1. Application-level damage. Pretty much every application you use is written in an inherently unsafe language by people who understand neither data integrity nor the language they are using very well, working to a deadline in a culture where shiny new features are more important than pretty much anything. Your favourite photo-editing tool is maintaining some huge data structure, partly in memory but mostly on disk, and you had better hope that every time it falls over it doesn't leave the remaining on-disk part of that structure in some bad state, or if it does that when it starts next time it detects and fixes this.
But you pretty much know that, in fact, it will sometimes leave the on-disk structure in a bad way, and it will not reliably detect this. At some point later your photo collection will turn into ten thousand blurred pictures of an elk.
2. Conventional disk-system failure. This is where something in the I/O path went wrong, but the the system knew it went wrong. Some such failures are innocuous and are generally dealt with by the system transparently (anyone using any kind of network-attached storage will be experiencing such failures every time a packet gets lost in transit, for instance). The majority of such failures however are *not* innocuous and indicate some imminent failure. Of these, most are failures of disks themselves which, like anything with moving parts, suffer wear and eventual failure. Of disk failures in turn the most common are abrupt catastrophic failure of a disk. You know when this has happened (but watch out if you are using some kind of mirrored disk system: you don't want the first thing you notice to be the failure of the *second* disk in the pair). However disks do occasionally complain for a while before failing: if this starts happening *buy another disk*: they do not get better from this.

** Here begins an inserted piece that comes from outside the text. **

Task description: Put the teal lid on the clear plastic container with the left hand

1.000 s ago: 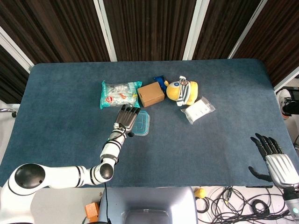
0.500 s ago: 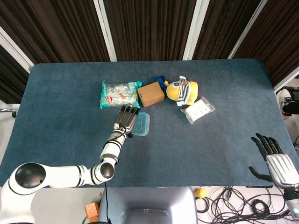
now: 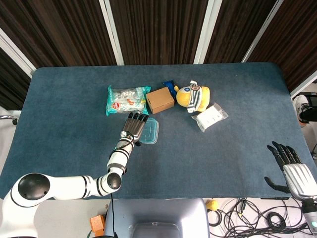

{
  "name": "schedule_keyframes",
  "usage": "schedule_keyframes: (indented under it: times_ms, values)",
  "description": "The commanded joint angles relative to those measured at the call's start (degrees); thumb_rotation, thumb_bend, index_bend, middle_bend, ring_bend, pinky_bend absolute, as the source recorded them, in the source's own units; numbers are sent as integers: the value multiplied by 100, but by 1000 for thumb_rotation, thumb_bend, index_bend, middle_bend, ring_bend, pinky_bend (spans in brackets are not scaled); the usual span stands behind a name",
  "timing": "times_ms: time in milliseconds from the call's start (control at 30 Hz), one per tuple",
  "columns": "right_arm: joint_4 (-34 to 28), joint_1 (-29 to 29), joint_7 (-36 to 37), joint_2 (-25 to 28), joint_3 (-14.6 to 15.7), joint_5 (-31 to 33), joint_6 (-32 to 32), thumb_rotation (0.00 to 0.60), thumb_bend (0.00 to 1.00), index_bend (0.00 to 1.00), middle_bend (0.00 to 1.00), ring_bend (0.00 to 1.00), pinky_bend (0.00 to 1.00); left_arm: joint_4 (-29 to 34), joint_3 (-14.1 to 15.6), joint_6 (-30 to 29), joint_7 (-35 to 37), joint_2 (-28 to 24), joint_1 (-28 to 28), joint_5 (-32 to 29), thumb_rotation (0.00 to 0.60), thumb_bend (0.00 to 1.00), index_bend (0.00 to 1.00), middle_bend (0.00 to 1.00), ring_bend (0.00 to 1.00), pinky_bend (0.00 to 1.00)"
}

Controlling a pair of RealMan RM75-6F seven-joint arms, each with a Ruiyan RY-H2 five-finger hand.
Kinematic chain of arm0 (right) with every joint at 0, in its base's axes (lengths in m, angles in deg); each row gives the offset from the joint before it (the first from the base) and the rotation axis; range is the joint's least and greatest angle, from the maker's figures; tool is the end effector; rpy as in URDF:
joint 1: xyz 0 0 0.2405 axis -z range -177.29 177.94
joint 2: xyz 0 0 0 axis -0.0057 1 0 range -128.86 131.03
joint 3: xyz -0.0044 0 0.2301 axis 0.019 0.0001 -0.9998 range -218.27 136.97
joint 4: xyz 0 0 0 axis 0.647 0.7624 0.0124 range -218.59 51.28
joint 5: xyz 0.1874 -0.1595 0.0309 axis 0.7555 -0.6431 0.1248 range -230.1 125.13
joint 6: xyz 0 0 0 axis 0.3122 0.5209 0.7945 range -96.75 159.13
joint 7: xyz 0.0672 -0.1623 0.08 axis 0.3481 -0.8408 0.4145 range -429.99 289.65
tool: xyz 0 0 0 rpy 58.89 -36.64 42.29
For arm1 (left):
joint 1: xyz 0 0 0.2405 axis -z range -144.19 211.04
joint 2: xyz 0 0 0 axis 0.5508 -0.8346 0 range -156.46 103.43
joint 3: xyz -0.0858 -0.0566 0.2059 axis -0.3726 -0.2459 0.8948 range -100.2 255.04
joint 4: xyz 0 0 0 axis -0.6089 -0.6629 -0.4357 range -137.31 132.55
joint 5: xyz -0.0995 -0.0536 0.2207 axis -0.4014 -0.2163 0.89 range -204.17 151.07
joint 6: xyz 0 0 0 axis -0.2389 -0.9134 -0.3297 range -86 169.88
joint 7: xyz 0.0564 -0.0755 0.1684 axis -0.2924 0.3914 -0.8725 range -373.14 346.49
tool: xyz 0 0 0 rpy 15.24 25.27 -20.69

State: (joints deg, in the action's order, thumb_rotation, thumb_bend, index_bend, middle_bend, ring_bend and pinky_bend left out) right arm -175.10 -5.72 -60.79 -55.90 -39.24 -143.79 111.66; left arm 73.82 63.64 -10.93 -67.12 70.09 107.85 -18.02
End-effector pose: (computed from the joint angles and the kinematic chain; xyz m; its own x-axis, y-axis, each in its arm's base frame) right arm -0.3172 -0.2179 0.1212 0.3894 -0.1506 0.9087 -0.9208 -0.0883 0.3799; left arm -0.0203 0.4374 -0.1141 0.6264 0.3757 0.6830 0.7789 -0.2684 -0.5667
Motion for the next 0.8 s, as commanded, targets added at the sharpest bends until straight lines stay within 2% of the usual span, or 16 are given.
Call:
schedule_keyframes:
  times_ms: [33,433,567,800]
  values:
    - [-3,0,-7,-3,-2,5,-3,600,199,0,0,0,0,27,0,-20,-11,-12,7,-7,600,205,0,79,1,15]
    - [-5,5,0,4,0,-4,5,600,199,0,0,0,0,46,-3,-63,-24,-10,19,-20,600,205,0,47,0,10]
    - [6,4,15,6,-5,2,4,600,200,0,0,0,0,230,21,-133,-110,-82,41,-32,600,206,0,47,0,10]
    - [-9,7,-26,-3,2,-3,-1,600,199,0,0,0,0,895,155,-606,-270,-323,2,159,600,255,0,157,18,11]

3. OS & filesystem-level failures & non-disk-related hardware problems. Like your application, the OS is maintaining a complicated data structure which is partly on disk and partly in memory. The OS can suffer abrupt failure for lots of reasons - loss of power, hardware problems unrelated to the disk system and just bugs. In that case, as with your application, you had better be sure that it either left the on-disk part of the data structure in a good state or notices if it did not.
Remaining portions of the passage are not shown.